Negli ultimi anni abbiamo visto come teorie folli su Covid e cambiamento climatico siano state sposate da tante persone, come si costruisce un racconto efficace della scienza?
«Sto lavorando a un programma con Telmo Pievani e Silvia Bencivelli proprio sulla percezione della scienza. La pandemia e il cambiamento climatico ci hanno mostrato che la scienza non è una religione che dà risposte definitive. Offre strumenti, mette davanti possibilità, ma sempre con un grado di incertezza. Come affrontiamo i problemi, invece, è scelta politica, sociale, economica, nel puzzle sono tanti gli attori in campo. Vogliamo meno rifiuti in discarica? Allora serve un termovalorizzatore. Vogliamo dell’energia pulita? Allora serve piazzare un rigassificatore in una città di mare, ogni decisione implica compromessi e sentimenti diversi. È anche vero che i tempi moderni ci stanno mettendo davanti alle nostre responsabilità e a quanto sia faticosa la democrazia».
È questo che intende quando parla di “occhiali per leggere la realtà”?
«Esatto. Per esempio l’obiettivo del mio speech a Connessioni non deve dare risposte preconfezionate, ma fornire lenti. Noi torniamo a casa e guardiamo la nostra realtà: la scienza ci accompagna, cambia, si emenda, è questa la cosa più affascinante. Funziona fino a quando qualcuno offre una risposta migliore. Questo processo ci mette di fronte alle nostre responsabilità e alla fatica della democrazia».

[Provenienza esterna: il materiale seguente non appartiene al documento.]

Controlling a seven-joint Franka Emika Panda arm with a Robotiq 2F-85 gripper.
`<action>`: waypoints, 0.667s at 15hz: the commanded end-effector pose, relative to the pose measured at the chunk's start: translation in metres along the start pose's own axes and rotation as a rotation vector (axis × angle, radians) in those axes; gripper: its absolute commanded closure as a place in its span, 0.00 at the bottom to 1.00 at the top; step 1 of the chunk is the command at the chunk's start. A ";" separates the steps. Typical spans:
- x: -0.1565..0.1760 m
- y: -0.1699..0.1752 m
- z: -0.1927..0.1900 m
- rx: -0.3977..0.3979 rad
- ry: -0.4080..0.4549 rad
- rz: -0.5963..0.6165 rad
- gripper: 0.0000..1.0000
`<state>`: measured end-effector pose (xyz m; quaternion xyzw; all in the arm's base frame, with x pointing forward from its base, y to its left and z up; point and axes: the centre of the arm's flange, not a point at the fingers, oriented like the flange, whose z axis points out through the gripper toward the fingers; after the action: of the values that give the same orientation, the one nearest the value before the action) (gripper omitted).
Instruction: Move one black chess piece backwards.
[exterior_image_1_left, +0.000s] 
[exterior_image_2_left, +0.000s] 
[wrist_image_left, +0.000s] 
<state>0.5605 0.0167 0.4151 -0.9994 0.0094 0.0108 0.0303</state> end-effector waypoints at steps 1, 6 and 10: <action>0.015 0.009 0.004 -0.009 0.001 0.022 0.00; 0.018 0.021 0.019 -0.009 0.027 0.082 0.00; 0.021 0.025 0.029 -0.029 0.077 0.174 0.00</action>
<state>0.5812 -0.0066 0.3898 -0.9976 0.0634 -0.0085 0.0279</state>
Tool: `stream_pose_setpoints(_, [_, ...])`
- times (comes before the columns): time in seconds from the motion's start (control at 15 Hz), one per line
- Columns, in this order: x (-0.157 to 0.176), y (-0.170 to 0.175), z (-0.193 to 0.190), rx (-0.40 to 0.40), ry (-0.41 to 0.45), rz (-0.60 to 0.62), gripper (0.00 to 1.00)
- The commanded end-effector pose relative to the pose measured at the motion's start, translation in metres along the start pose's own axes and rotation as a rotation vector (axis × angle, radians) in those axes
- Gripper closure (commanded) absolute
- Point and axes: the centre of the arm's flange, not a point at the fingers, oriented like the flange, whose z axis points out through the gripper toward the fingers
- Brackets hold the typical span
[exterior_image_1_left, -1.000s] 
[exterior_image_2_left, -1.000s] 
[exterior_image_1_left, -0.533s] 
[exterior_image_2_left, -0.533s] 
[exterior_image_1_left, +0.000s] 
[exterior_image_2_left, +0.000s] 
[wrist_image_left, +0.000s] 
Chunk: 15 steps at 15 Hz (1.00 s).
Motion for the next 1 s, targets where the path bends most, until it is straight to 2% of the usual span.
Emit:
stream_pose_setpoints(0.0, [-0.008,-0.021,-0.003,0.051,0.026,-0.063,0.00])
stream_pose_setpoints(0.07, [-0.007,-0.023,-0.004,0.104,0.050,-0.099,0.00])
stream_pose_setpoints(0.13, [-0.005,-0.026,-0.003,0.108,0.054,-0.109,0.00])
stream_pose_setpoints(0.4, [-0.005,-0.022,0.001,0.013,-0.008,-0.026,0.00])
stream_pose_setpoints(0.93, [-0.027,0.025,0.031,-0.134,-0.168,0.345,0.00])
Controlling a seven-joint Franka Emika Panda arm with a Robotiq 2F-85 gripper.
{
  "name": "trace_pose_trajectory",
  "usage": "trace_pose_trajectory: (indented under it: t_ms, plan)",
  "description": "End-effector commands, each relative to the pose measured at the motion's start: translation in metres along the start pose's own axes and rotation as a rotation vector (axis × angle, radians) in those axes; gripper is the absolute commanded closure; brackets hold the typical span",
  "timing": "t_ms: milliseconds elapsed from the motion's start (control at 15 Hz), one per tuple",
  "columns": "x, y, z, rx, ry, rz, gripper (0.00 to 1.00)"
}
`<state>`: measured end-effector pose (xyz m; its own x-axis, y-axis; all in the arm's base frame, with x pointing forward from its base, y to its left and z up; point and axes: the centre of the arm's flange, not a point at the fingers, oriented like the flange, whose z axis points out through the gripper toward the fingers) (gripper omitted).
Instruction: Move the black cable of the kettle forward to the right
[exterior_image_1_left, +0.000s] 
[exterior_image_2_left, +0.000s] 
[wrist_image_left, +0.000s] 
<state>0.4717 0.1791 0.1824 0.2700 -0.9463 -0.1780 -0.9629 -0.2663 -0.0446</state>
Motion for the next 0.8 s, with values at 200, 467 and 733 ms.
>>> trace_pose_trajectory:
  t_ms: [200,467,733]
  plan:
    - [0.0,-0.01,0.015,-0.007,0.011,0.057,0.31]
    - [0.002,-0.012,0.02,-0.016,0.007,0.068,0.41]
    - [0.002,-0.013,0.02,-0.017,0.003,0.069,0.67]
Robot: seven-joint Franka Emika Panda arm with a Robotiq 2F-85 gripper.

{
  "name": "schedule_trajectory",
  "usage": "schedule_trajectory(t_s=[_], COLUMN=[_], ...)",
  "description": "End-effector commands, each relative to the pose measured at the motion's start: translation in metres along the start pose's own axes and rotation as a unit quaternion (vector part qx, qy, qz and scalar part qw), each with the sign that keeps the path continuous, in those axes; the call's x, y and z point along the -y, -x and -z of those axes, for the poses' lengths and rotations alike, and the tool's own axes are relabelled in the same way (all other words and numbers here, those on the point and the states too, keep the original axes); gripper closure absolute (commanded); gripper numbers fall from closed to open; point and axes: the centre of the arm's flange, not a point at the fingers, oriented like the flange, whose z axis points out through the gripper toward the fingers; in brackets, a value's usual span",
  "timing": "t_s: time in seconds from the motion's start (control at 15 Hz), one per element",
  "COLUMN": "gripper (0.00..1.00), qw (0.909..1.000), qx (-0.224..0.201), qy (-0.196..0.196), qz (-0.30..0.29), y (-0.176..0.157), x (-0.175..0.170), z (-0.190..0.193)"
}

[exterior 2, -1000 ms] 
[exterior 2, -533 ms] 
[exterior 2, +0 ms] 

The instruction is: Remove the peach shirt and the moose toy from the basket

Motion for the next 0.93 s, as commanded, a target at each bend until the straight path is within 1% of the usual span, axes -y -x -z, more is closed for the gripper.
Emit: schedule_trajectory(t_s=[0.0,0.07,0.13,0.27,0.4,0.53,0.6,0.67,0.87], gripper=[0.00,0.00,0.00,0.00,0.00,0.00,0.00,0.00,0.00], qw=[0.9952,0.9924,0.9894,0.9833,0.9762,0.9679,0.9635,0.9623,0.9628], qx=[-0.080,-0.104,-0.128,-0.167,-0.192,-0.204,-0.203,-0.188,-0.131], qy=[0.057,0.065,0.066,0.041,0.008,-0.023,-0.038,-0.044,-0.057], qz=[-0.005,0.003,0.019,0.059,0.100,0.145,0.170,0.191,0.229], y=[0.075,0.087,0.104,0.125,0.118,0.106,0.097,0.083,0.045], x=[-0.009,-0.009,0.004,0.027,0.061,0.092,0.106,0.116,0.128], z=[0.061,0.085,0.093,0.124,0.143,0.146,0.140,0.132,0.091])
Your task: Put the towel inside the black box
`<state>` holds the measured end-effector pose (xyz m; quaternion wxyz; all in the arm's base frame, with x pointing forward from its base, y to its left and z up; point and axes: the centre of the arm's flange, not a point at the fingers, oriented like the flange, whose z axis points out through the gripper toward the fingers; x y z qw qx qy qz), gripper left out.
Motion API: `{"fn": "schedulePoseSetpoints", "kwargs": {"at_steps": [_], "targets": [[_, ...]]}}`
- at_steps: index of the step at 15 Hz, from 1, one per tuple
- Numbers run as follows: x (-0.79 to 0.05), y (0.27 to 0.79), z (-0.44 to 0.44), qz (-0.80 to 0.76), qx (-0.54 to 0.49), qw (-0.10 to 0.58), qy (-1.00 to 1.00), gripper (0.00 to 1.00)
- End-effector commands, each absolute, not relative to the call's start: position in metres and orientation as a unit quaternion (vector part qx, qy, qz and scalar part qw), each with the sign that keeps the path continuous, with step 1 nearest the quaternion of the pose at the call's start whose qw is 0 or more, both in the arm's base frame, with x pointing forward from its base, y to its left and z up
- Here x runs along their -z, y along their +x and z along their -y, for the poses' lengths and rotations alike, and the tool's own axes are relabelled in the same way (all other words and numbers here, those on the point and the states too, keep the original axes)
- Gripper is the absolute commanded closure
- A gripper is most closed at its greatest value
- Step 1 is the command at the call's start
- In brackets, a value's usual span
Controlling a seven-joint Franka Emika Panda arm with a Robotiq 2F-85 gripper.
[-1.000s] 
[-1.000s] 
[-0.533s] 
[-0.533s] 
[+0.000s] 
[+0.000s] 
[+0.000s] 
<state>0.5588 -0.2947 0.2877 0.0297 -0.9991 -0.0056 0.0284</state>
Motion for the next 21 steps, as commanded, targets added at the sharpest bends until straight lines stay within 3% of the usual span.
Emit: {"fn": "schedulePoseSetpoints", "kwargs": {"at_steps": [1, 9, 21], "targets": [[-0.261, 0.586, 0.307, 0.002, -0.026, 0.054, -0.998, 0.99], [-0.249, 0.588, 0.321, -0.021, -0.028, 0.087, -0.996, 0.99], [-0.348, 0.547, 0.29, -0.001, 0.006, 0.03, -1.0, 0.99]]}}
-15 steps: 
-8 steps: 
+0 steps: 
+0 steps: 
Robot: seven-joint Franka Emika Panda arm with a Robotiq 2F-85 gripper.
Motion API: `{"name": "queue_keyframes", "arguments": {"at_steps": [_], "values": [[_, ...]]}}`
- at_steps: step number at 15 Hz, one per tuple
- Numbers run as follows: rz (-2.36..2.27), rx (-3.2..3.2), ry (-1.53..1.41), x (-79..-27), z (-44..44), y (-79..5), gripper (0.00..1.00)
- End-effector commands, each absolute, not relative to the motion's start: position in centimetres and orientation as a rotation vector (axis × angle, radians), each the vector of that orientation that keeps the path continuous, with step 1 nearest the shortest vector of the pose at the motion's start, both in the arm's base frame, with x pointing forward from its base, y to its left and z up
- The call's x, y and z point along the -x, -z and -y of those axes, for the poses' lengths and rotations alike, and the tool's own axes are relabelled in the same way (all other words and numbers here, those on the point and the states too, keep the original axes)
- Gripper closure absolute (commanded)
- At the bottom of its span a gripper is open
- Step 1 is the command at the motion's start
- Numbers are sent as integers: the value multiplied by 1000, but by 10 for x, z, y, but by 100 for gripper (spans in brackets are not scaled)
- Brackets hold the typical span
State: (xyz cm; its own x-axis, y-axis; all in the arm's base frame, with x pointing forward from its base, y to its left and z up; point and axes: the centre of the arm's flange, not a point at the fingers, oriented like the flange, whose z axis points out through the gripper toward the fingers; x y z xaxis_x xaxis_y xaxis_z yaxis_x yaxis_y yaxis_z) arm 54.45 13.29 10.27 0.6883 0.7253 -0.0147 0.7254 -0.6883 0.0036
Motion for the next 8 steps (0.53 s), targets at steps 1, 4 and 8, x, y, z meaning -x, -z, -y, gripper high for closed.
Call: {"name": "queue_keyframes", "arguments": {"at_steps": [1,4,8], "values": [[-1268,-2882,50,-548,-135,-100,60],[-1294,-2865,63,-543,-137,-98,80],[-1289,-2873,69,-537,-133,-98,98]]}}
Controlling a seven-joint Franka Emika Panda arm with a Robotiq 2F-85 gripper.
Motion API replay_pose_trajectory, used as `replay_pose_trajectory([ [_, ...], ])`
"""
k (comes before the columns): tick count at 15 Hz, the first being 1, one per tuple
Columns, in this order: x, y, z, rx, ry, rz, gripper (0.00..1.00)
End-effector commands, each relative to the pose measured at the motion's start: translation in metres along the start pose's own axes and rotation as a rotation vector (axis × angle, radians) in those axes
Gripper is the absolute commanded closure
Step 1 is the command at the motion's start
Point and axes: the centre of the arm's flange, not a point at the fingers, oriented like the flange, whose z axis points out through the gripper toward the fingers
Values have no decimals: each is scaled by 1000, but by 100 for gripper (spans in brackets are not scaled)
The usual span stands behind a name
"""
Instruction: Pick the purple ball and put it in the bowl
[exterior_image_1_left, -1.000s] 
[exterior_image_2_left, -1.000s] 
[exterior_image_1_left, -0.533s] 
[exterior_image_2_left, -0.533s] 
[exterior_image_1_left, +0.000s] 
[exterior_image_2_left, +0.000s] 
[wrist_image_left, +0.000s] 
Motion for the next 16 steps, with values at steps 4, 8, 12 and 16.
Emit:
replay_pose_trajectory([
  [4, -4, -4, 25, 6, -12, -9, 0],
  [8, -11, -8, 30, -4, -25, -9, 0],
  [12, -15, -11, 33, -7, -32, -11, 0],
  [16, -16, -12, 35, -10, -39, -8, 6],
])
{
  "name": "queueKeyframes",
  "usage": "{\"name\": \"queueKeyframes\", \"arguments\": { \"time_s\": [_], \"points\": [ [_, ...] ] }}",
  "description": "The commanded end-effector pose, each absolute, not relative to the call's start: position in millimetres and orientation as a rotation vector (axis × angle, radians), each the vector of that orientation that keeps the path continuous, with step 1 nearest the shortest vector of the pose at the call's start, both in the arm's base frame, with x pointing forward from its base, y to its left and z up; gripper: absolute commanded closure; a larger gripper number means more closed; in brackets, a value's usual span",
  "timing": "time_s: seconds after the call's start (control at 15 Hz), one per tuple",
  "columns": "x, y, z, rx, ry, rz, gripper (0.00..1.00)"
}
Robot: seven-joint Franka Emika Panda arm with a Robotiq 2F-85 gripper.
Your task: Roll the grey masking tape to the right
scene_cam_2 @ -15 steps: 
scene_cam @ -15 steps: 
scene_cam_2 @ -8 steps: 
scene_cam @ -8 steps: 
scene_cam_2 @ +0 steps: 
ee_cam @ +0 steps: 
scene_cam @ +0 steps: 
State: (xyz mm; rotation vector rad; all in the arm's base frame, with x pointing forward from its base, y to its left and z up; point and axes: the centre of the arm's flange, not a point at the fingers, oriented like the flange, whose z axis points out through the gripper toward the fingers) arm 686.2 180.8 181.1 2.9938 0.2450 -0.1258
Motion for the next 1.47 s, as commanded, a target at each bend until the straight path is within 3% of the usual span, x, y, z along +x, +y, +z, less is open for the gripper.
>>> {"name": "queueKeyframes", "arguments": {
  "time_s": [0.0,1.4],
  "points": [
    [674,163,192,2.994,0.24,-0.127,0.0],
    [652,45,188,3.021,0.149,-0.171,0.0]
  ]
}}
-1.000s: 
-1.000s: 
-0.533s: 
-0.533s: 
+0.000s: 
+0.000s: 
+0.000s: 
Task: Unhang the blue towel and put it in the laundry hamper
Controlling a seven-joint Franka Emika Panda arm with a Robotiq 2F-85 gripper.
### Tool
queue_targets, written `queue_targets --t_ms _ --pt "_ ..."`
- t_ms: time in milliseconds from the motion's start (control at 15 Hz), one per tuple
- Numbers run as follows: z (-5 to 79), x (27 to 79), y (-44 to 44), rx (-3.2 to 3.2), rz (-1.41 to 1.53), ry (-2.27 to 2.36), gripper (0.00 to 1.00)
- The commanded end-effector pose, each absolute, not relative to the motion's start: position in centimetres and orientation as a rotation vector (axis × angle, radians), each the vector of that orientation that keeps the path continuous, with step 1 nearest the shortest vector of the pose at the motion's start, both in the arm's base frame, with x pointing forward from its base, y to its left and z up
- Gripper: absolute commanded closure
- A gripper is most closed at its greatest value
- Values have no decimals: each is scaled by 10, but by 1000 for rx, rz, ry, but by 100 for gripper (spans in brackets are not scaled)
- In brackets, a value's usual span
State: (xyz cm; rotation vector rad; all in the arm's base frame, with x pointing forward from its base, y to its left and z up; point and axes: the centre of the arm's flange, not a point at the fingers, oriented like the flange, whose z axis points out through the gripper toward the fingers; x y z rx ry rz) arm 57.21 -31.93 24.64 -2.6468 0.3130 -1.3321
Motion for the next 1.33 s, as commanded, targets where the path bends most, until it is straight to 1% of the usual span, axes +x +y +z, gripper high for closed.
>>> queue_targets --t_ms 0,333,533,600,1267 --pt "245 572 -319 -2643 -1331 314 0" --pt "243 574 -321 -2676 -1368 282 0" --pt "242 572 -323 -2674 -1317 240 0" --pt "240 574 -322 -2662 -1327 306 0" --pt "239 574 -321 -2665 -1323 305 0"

La sua carriera televisiva l’ha portata anche a lavorare con Piero Angela. Qual è l’eredità più grande che ci ha lasciato nel metodo di comunicazione della scienza?
«Lavorare con lui è stato un regalo immenso. Oltre all’umanità, la cosa più preziosa erano le sue annotazioni: cancellava, asciugava, tagliava. Ci teneva a dire il meno possibile in modo chiarissimo. L’eredità più grande è questa: scegliere bene le parole e usarle per raccontare il mondo con semplicità e rigore. Poi quando si accendeva la spia rossa della telecamera era identico a com’era fuori: gentile, curioso, autentico. Un esempio irripetibile».
Se potesse lasciare una sola frase agli studenti, quale sarebbe?
«Beh forse l’insegnamento di cui parlavo prima: provate a dire poche cose ma dette bene e nella maniera più chiara possibile. Abituatevi a raccontare ciò che sapete con precisione».